Obviously, Jesus does not tell his followers all this to satisfy their curiosity. His message to them is entirely different: “Be prepared to suffer, and when you do suffer, persevere.”
Nothing about that has changed since he taught it. Many people throughout history since then have been seduced by false end times predictions by people hoping to dodge the suffering. In baseball terms, over 22 centuries such people are batting 0-for-500.

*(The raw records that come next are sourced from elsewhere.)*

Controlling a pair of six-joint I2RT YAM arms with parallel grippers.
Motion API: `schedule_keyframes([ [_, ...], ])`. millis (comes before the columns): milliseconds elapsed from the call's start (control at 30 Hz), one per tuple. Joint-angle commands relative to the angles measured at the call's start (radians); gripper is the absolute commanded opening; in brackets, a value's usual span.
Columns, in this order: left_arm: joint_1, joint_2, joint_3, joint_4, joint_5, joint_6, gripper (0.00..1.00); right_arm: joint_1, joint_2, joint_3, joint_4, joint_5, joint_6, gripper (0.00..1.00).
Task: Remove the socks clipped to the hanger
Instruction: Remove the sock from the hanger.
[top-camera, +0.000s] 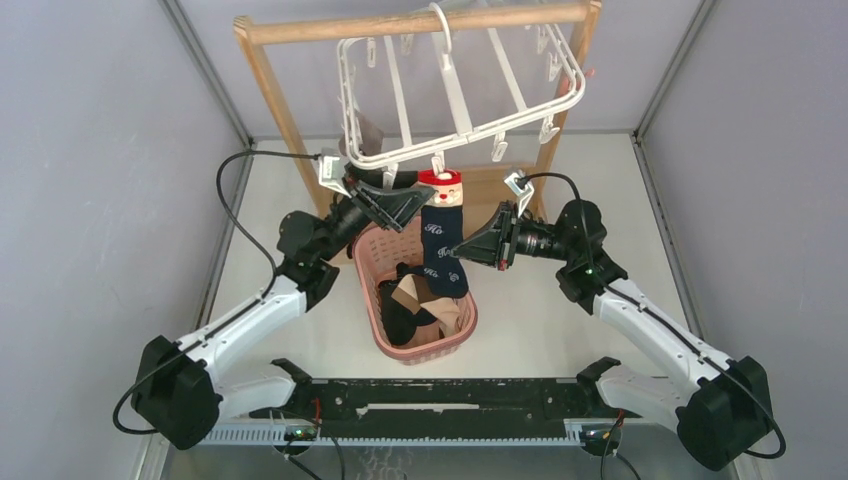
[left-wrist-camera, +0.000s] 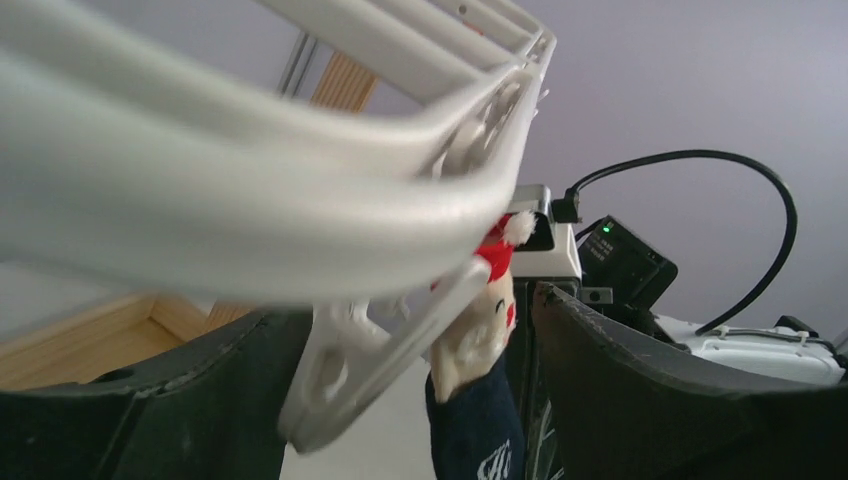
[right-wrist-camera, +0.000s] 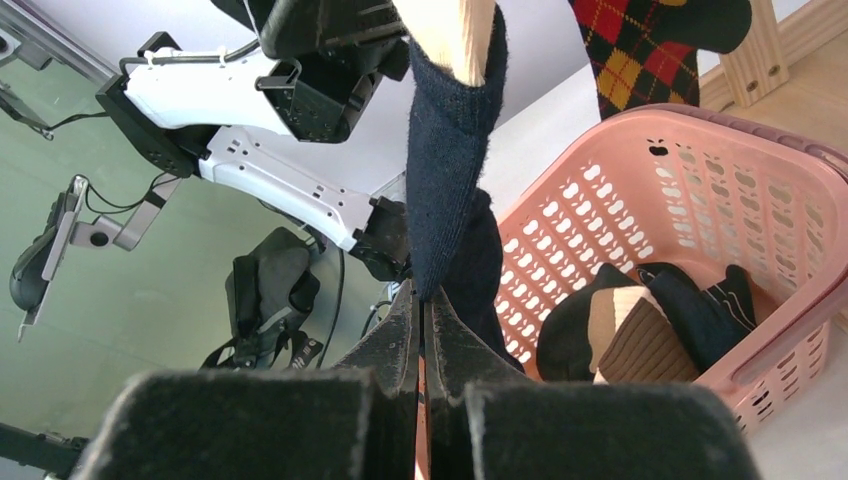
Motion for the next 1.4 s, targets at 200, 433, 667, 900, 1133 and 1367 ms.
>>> schedule_keyframes([
  [200, -0.004, -0.169, -0.139, -0.093, -0.068, 0.083, 0.86, 0.008, 0.004, 0.001, 0.065, -0.003, -0.001, 0.0],
  [433, -0.003, -0.268, -0.214, -0.138, -0.058, 0.093, 0.86, 0.019, 0.012, 0.0, 0.102, 0.006, 0.028, 0.0],
  [667, -0.01, -0.336, -0.301, -0.148, -0.044, 0.087, 0.86, 0.068, 0.033, 0.014, 0.132, 0.06, 0.038, 0.0],
  [900, -0.067, -0.353, -0.338, -0.174, -0.044, 0.114, 0.85, 0.133, 0.053, 0.044, 0.137, 0.165, 0.029, 0.0],
  [1133, -0.091, -0.38, -0.378, -0.174, -0.039, 0.114, 0.84, 0.171, 0.066, 0.051, 0.151, 0.26, 0.034, 0.0],
  [1367, -0.099, -0.423, -0.433, -0.185, -0.042, 0.1, 0.76, 0.182, 0.065, 0.051, 0.159, 0.34, 0.041, 0.0],
])
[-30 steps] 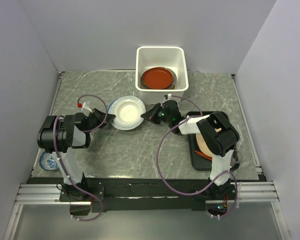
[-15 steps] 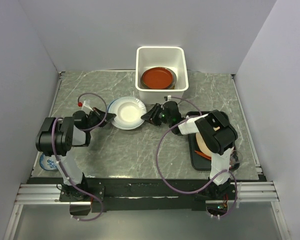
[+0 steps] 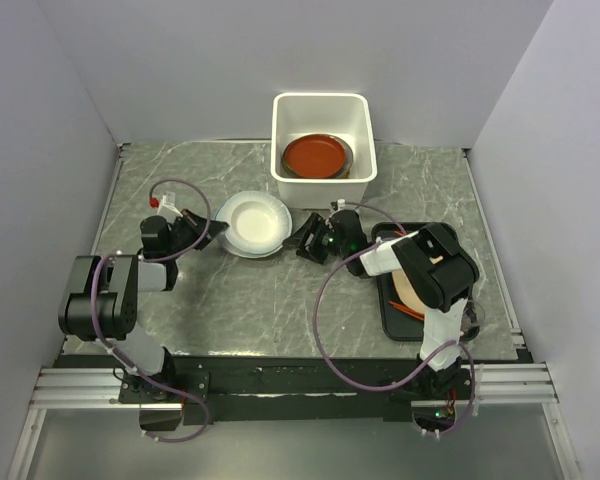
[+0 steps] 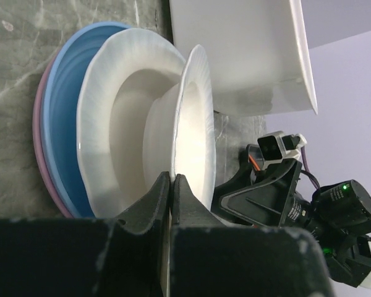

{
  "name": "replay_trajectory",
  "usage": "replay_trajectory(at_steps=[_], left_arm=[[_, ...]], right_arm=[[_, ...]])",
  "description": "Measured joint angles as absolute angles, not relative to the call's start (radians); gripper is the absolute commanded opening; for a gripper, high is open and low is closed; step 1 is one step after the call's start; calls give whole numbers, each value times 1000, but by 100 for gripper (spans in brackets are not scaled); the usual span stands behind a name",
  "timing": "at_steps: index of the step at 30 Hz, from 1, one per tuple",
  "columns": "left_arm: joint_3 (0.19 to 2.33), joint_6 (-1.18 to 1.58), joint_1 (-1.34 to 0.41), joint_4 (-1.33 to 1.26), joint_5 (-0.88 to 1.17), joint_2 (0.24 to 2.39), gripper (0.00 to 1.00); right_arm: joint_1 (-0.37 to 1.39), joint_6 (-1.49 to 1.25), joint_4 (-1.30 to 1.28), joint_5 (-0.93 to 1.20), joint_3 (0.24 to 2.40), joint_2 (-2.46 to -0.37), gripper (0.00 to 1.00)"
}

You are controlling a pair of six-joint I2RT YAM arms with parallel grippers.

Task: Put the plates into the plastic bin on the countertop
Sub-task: Pick up the plate at the center of the board.

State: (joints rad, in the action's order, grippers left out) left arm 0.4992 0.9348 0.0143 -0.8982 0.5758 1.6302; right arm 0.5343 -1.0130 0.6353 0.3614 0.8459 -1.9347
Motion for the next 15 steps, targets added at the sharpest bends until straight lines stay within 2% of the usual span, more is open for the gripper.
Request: replay_trajectory(at_steps=[10, 15], left_arm=[[469, 938, 32, -848, 572, 1512, 1], [428, 973, 38, -851, 591, 1439, 1]], right_arm=[[519, -1028, 692, 431, 791, -1774, 72], [519, -1041, 732, 466, 791, -1758, 72]])
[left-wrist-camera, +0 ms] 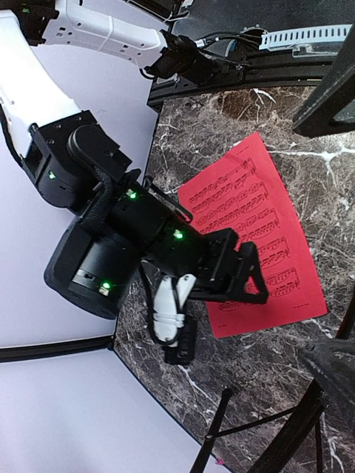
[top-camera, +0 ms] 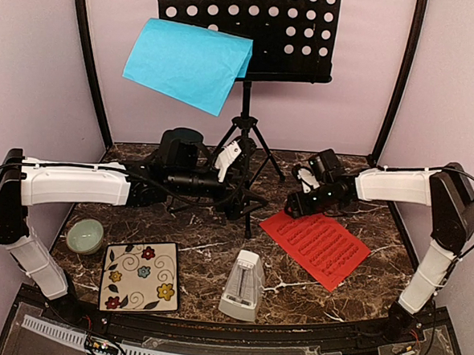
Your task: Set up the instrument practice props
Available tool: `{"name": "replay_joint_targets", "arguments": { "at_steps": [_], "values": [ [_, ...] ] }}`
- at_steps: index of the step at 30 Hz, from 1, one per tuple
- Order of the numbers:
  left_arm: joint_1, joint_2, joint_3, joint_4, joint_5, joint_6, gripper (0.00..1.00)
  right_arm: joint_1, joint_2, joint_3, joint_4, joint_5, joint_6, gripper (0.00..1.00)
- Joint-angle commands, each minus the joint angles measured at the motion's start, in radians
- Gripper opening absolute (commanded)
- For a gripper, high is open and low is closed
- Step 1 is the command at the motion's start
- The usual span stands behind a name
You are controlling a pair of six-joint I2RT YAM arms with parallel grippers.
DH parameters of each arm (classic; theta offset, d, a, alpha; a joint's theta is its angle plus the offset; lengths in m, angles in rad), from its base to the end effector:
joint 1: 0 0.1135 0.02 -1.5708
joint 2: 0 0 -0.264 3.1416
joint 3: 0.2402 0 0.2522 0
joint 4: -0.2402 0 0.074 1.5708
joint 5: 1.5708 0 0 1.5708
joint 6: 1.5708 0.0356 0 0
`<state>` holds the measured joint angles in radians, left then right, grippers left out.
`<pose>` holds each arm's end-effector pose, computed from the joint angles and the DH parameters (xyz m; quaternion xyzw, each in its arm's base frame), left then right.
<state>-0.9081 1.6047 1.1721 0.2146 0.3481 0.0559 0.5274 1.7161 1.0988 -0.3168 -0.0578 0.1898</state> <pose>0.2251 -0.3082 0.3059 0.4521 0.6303 -0.3778 0.5056 0.3082 0.1819 0.1938 -0.1684 0.9343 0.1355 0.2833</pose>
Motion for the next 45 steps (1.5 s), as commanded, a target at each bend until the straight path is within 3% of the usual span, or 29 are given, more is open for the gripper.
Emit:
{"name": "replay_joint_targets", "arguments": {
  "at_steps": [1,10,17,22,34,45],
  "values": [
    [-0.006,-0.038,0.009,-0.004,-0.006,-0.008,0.98,0.086,0.072,0.040,0.047,-0.008,-0.042,0.71],
    [-0.006,-0.038,0.014,-0.006,-0.005,-0.003,0.98,0.185,0.183,0.105,0.051,0.151,-0.065,0.70],
    [-0.006,-0.045,0.013,-0.013,-0.013,0.000,0.98,0.183,0.267,0.154,0.040,0.313,-0.008,0.70],
    [-0.006,-0.054,0.011,-0.021,-0.018,0.001,0.98,0.141,0.331,0.176,0.028,0.349,0.033,0.69],
    [-0.006,-0.066,0.008,-0.024,-0.026,-0.003,0.98,-0.127,0.319,0.186,0.052,0.310,0.108,0.68],
    [-0.006,-0.092,-0.026,-0.008,-0.057,-0.020,0.99,-0.142,0.088,0.147,0.099,0.200,0.080,0.71]
  ]
}}
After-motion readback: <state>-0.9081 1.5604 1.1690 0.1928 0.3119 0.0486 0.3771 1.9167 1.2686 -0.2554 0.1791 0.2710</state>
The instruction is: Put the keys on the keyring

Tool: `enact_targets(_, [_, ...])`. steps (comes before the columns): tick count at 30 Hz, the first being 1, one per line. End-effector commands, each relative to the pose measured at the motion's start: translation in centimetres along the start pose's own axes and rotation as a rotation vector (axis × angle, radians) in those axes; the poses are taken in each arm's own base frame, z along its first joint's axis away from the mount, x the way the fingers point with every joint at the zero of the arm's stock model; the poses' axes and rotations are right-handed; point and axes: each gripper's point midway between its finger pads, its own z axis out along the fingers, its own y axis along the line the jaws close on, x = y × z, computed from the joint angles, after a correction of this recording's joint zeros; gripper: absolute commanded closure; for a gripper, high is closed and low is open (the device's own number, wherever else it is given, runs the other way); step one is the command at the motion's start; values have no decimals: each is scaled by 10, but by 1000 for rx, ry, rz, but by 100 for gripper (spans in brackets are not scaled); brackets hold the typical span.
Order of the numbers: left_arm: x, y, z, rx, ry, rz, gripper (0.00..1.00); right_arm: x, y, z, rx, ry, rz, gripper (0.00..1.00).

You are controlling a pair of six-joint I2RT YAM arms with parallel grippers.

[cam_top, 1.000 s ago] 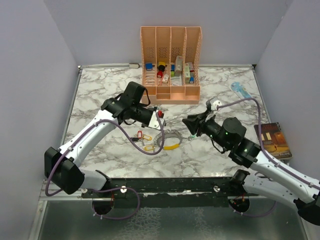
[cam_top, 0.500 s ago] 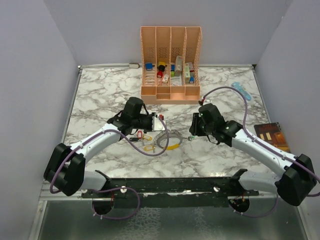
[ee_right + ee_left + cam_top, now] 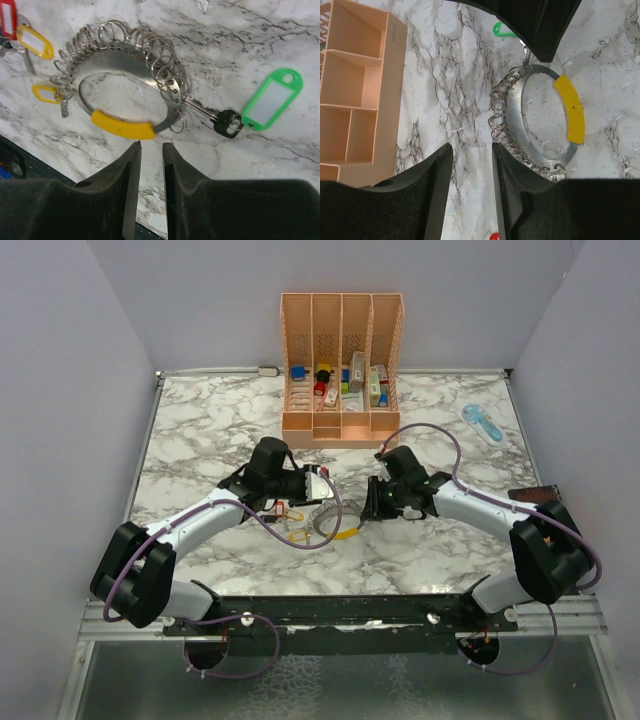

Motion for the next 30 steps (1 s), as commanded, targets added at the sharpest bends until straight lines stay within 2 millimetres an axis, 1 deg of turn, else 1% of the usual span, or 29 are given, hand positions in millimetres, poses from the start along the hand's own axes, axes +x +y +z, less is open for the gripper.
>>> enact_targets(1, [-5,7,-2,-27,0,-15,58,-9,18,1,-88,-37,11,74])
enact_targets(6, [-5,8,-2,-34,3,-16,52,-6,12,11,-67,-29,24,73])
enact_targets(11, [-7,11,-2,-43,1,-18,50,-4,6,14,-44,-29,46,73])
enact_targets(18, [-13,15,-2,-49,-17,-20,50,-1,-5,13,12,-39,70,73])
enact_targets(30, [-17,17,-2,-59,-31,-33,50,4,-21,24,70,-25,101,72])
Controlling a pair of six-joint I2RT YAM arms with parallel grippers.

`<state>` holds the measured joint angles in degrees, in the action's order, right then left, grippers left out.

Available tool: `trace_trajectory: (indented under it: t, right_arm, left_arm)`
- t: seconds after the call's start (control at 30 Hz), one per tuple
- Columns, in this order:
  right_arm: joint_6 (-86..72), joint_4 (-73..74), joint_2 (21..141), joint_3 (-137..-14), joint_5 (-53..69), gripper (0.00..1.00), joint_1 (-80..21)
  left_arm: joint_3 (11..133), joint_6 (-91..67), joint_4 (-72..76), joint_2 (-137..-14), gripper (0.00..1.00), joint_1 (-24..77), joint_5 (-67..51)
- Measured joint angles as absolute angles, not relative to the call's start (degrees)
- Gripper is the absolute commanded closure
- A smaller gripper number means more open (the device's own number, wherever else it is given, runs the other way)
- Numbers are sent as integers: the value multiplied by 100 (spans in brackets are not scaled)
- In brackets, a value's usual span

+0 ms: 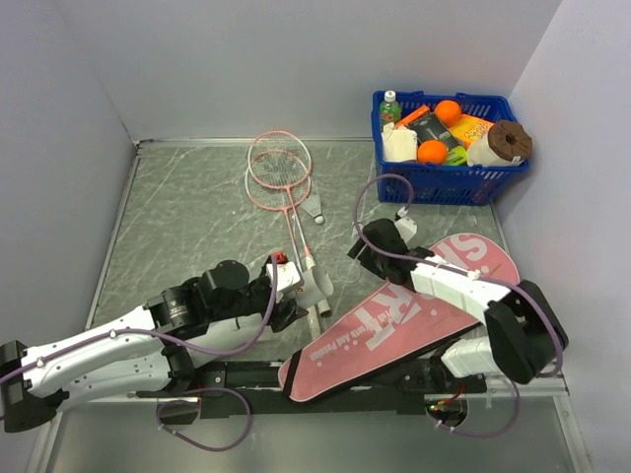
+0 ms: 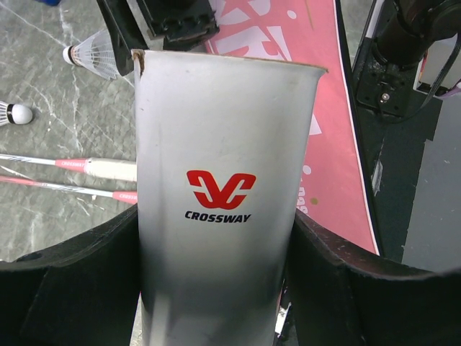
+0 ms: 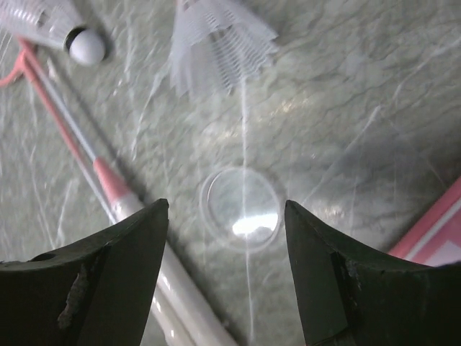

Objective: Pack up the badminton gear

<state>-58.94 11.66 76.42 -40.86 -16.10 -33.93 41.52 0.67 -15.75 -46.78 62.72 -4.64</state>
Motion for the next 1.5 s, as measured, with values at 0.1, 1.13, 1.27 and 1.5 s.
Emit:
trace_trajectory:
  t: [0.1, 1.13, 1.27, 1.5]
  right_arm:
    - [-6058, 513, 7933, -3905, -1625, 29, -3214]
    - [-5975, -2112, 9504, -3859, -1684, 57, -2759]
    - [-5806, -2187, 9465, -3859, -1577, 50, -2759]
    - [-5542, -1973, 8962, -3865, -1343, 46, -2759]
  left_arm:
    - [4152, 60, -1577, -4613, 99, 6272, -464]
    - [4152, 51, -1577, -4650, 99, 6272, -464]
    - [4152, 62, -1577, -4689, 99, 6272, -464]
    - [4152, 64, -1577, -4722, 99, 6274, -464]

Christ’s truth is still the same: we must be prepared to suffer, and when we do suffer, we must persevere.
For further reflection:
As persons, we wake up and find ourselves in this life. We know we did not create ourselves. We did not exist before we existed and decide to enter this life we are living on earth. Well, all right, we are here, and it is clear we are here for a limited time: everyone dies. Jesus reveals that the pattern of life here can be preparation for entering a different– qualitatively different– kind of LIFE after our life here ends. That preparation we must go through works the same way everything in this life worth having works: preparation through stress, practice, suffering through difficulties and pains, followed by (this worldly) victories and satisfactions. To be a successful athlete, one must push oneself in training, straining to do our best. To learn a subject, one must put in hours of study and mental effort. To become a good cook, one must learn, and mix, and bake, and grow in knowledge and practice. To win a marriage partner means taking social chances of rejection, learning how to navigate relationships with the opposite sex, etc. etc. Stress, strain, practice, suffering–we must persevere through all of them for any goal.
Jesus is simply telling his disciples that to be eligible, to be ready, for the LIFE to come, we must persevere through the suffering that comes with living here and now as he teaches. At the same time, keep in mind that there are great joys in living in and with Christ, even now, as is true of all the this-life examples given above.